Before Renie could even begin to wrap her mind around the idea of a house that was an entire world—that literally had no edge, no ending—tall, skinny Brother Factum Quintus stalked back into the room, arms now full of rolled papers and parchments whose ends stuck out in all directions, so that he looked like a sea urchin on stilts.
“. . . It's actually very interesting when you think about it,” he was saying, as if he had never stopped the original conversation. “Most of our research in the Sanctum Factorum is about the original building of things—we have paid so little attention to the repairs, which have their own styles quite as fascinating and individual. Of course, there are records of some of the refurbishments, but far too few.” Unable to see past the parchments, he bumped into the abbot's desk and stood there for a moment, a piece of flotsam balked by a seawall. “Yes, yes. There is a monograph there waiting to be composed, a genuine gift to learning that could be made,” he went on, although everyone else in the room must have been invisible to him, but he had evidently started this monologue while by himself anyway.
“Brother Factum Quintus,” the abbot said gently, “you are babbling. Please put those down—the table is just in front of you.”
The scrolls cascaded to the tabletop like a pile of jackstraws. Factum Quintus' narrow, bug-eyed face was visible once more. He was frowning. “Ballflowers, though—those are also to be found in the Neo-Foundationist period ruins, and I worry whether we should consider those parts of the House as well. We would have no repair orders, though, since those early folk were evidently a people without letters or numbers.”
“I think we can dismiss the Neo-Foundationists for now,” the abbot told him. “Come, Brother, show these good people what you have found.”
Factum Quintus began unfurling his collection of documents, spreading one yellowed, curling sheet atop another and directing various onlookers to hold down various corners until the abbot's desk had entirely disappeared beneath an autumnal mulch of what could now be seen as building plans, working orders, and handlettered invoices. They spanned what seemed centuries, from naive illustrations margined by mythical creatures, without a single truly straight line in the whole drawing, to quite modern-looking blueprints with each duct and ornament carefully included.
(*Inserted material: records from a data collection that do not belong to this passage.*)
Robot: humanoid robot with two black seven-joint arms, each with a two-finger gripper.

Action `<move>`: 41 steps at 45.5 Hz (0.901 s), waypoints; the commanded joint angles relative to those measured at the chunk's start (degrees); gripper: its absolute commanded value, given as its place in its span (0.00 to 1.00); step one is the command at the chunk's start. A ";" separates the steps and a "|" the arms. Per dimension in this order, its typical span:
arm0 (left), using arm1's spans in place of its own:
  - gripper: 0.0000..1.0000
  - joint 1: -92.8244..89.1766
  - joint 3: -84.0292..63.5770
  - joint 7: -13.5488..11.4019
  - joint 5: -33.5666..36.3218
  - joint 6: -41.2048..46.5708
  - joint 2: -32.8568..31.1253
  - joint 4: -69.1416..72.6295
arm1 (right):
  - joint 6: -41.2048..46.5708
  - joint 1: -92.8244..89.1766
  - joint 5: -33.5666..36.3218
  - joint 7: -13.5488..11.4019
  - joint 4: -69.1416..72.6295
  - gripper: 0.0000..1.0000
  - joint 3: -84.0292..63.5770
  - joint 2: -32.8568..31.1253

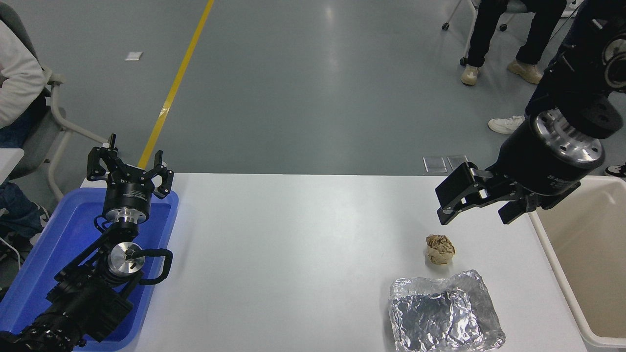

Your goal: Pick up foil plate and place in dustbin

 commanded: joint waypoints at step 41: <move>0.99 -0.09 0.09 0.08 0.09 0.26 0.09 0.00 | -14.83 -24.41 -18.82 0.15 -6.06 1.00 1.74 -17.52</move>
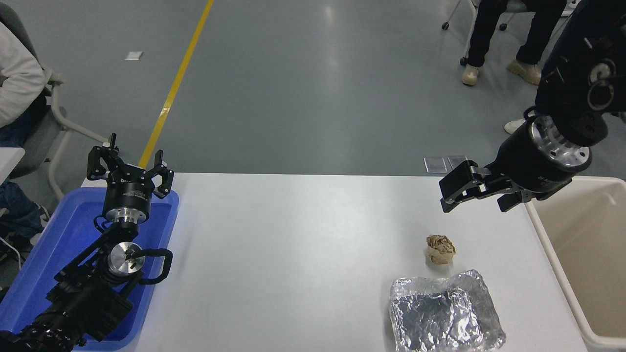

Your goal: Pick up foil plate and place in dustbin

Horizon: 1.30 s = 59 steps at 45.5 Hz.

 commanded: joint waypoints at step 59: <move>0.99 -0.08 0.03 0.02 0.03 0.00 -0.06 0.00 | -17.84 -70.41 -33.95 0.36 -27.31 0.98 40.10 -9.66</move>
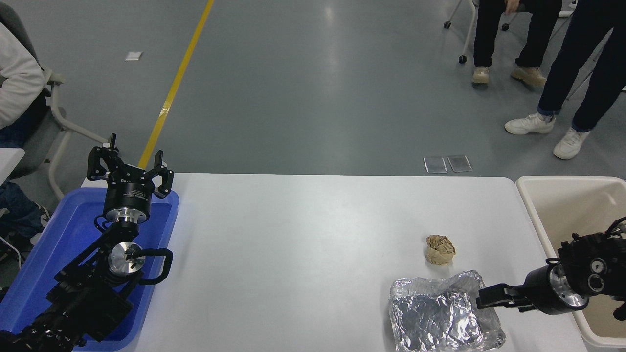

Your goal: Pick up foil plate and place in dustbin

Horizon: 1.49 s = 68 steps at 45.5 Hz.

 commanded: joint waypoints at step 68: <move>0.99 -0.02 0.00 0.00 0.09 -0.27 0.00 0.00 | 7.40 56.03 3.79 0.00 23.78 0.00 -37.86 -12.68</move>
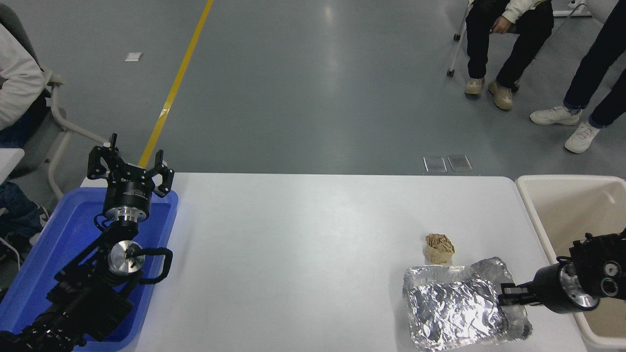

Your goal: Pick up foil plate and place in dustbin

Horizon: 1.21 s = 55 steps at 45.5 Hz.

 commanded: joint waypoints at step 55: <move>0.99 0.18 0.00 0.01 -0.04 -0.11 0.09 0.00 | 10.65 34.94 -13.80 3.43 -18.63 0.00 -29.73 -5.46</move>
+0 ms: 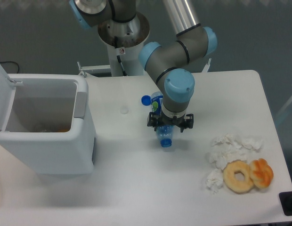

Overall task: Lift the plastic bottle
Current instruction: 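Lower the gripper around the bottle's cap end, then close the gripper on the bottle near its blue cap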

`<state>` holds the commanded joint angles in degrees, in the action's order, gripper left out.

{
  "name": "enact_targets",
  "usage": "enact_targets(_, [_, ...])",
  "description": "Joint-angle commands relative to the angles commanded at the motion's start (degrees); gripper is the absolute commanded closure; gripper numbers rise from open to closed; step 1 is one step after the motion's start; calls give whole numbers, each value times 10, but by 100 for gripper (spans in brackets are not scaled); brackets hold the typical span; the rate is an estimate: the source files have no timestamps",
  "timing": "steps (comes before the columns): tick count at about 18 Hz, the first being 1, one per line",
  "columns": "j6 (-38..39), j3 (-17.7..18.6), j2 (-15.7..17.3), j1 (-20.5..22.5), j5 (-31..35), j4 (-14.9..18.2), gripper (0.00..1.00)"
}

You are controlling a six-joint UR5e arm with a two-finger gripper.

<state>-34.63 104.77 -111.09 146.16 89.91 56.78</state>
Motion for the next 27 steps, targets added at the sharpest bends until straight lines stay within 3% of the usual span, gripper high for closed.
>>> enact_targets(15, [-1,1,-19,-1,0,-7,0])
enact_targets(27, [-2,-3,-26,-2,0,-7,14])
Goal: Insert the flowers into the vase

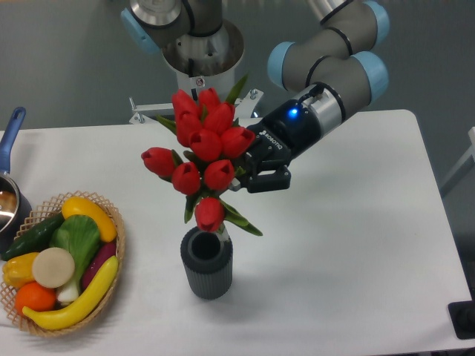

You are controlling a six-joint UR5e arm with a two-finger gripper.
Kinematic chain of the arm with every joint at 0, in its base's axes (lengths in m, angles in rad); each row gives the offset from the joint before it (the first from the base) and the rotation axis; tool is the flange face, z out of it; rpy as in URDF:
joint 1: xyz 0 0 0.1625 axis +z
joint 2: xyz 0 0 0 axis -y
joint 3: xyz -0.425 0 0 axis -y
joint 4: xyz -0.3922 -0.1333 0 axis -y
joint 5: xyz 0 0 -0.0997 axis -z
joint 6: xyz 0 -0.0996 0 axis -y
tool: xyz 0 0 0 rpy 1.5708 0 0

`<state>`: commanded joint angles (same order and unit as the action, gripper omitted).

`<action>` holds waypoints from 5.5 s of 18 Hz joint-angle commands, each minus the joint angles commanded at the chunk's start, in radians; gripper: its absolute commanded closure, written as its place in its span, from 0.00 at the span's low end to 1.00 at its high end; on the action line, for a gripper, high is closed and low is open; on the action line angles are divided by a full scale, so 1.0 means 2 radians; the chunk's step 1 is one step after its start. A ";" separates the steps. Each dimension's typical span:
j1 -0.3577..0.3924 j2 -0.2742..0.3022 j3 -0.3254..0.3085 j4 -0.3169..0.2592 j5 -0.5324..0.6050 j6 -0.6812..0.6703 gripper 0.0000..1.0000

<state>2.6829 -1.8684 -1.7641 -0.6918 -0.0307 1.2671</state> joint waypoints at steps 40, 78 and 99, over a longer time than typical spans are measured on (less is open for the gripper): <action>0.001 -0.091 -0.062 -0.001 0.034 0.088 0.69; 0.135 0.106 -0.087 -0.008 0.295 0.075 0.00; 0.160 0.142 0.077 -0.251 0.567 0.206 0.00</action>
<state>3.0035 -1.5846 -1.6109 -1.1944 1.1041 1.6794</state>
The gawky monk was in his element, and kept up a running commentary as he leafed backward and forward through the layers. “. . . Of course that would be in the Sunrise Attics, several days away, and upstream at that, so it seems unlikely. But those repairs done to the Spire Forest could certainly qualify, and I'm sure . . . hmmm, yes, here, quite high gypsum content, so that's definitely possible.”
Renie stared at the great pile of documents. “Aren't you worried about something happening to them?” She thought the monks seemed rather cavalier for an order of book-protectors. “What if one of them got torn?”
“It would be a tragedy, of course,” said Epistulus Tertius, who had returned to his normal, albeit still pinkish, shade. He narrowed his eyes. “Goodness, you don't think these are the original documents, do you?” He and Brother Custodis Major shared a quiet chuckle, and even the abbot smiled. “Oh, no. These are copies of copies. Rather old, some of them, and still valuable, of course—even in this modern age it is difficult to make good copies of the original documents without risking damage.”